FPÖ-Pisec: "Made in Europe" ist negativ besetzt

"Made in Austria" ist als Produktkennzeichnung wichtiges Qualitätssiegel

Wien (OTS) - "Die Identifizierung von Produkten mit einzelnen europäischen Ländern ist für den wirtschaftlichen Erfolg von wesentlich größerer Bedeutung, als ein in der Praxis nicht existentes 'Made in Europe'", berichtete der freiheitliche Bundesrat Mag. Reinhard Pisec und kritisierte die Bestrebungen der Bundesregierung, Österreich in ein Konstrukt der "Vereinigten Staaten von Europa" überführen zu wollen.

Besonders im Außenhandel mit asiatischen Ländern erkenne man rasch, wie wenig die von der Bundesregierung propagierten "Vereinigten Staaten von Europa" der Realität entsprechen würden. "Noch nie war ein Branding nach Ländern so wichtig wie heute. Made in Germany, Swiss Made oder auch Made in Austria sind als Produktkennzeichnung wichtige Qualitätssiegel, die für sich schon zu einem entscheidenden Wettbewerbsvorteil geworden sind", so Pisec. Internationale Handelspartner würden mehr denn je nach Länder-Standorten differenzieren, weil die europäischen Staatenkrise - so die außereuropäische, offizielle Definition - die Bonitätsbeurteilung auch für private Unternehmen maßgeblich beeinflusse, so Pisec.
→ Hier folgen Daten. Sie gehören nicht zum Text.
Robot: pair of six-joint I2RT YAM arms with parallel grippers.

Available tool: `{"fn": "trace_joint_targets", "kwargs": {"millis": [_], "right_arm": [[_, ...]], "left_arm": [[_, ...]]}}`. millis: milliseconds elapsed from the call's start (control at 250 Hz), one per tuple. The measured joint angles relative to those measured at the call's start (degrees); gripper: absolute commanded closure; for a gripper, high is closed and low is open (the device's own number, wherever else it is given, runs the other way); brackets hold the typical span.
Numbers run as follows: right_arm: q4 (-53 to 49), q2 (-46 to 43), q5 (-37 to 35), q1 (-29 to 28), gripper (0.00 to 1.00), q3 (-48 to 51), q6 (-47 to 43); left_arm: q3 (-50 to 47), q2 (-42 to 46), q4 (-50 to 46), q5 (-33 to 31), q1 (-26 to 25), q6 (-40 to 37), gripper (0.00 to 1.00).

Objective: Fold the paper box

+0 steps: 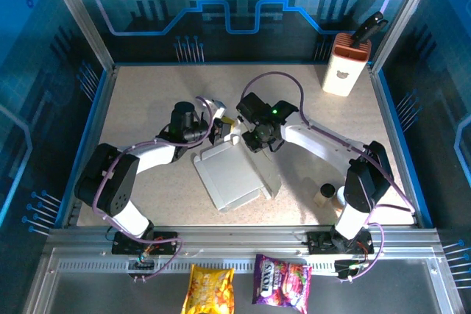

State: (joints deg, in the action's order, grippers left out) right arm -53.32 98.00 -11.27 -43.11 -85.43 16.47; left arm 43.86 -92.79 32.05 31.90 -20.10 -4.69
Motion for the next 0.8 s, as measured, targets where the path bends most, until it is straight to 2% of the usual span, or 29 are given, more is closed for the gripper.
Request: {"fn": "trace_joint_targets", "kwargs": {"millis": [192,340,623,799], "right_arm": [[0.09,-0.68,1.75,0.04,0.7,-1.2,0.02],[0.92,-2.67,4.94,0.48,0.74,-1.2,0.46],[4.85,-4.57,12.92,5.44,0.7,1.51,2.23],[5.6,-3.82,16.92,6.82,0.71,4.24,2.69]], "left_arm": [[-2.25,0.2,-0.24,-0.61,-0.07,-0.22,0.91],[-3.28,0.2,-0.2,-0.72,-0.13,-0.22,0.91],[-3.65,0.28,0.15,-1.03,-0.22,-0.2,0.91],[-3.96,0.31,0.35,-1.03,-0.22,-0.17,0.89]]}}
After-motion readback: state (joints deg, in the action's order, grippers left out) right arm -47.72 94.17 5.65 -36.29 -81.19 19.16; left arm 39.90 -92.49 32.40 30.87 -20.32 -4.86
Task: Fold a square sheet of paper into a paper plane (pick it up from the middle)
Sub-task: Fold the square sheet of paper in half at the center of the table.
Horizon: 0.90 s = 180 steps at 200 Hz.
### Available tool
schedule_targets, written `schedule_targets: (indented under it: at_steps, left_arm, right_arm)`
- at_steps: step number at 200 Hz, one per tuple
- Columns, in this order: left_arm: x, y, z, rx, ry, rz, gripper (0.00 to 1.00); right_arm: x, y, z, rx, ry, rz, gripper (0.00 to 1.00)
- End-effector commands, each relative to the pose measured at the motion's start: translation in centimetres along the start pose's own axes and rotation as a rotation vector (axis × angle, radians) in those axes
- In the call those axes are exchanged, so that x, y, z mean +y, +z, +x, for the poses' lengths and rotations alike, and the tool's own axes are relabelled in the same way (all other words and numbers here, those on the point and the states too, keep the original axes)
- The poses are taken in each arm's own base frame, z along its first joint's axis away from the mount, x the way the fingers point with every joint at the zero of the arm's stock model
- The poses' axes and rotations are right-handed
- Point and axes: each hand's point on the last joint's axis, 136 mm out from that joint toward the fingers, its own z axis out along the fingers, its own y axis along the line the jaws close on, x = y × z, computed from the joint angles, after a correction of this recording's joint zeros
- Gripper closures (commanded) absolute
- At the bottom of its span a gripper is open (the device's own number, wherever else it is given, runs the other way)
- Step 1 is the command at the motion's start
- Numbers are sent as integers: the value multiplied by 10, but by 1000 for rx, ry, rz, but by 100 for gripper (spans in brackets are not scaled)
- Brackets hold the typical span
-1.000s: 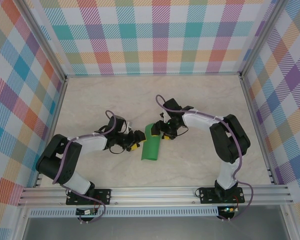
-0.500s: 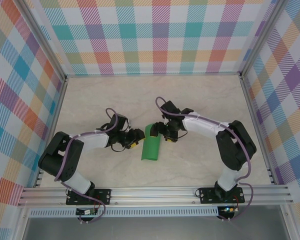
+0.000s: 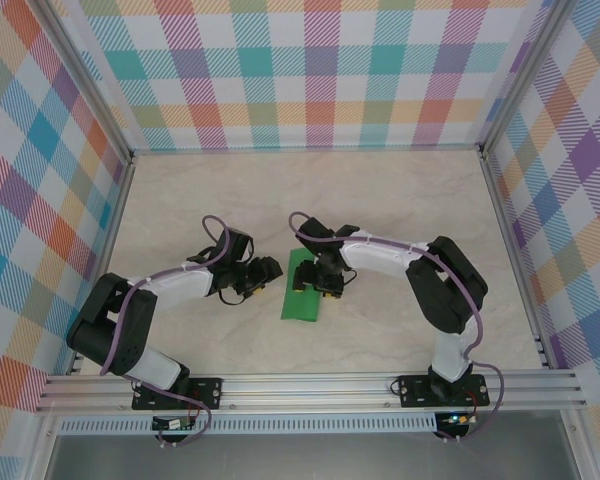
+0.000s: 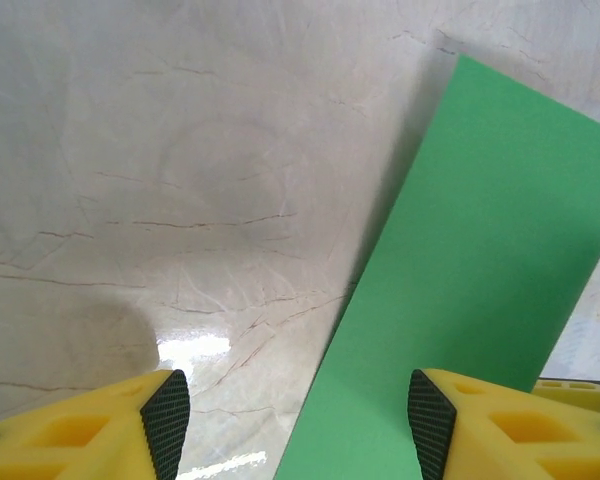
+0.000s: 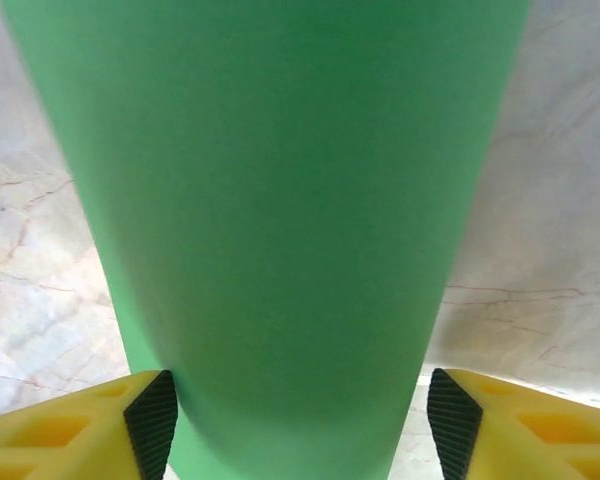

Europa sei ein Raum- aber kein Identitätsbegriff. Dies auch deshalb, weil wir es heute mit einem Europa der Divergenz statt der Konvergenz zu tun hätten. Die europäische Einheit sei in ökonomischer Hinsicht zur Illusion verkommen und mittlerweile auch negativ besetzt, so Pisec. "Die Ursachen dieser Entwicklung für die die österreichische Bundesregierung wesentliche Mitverantwortung trägt, sind bekannt; da helfen auch realitätsfremde Durchhalteparolen nicht", so Pisec.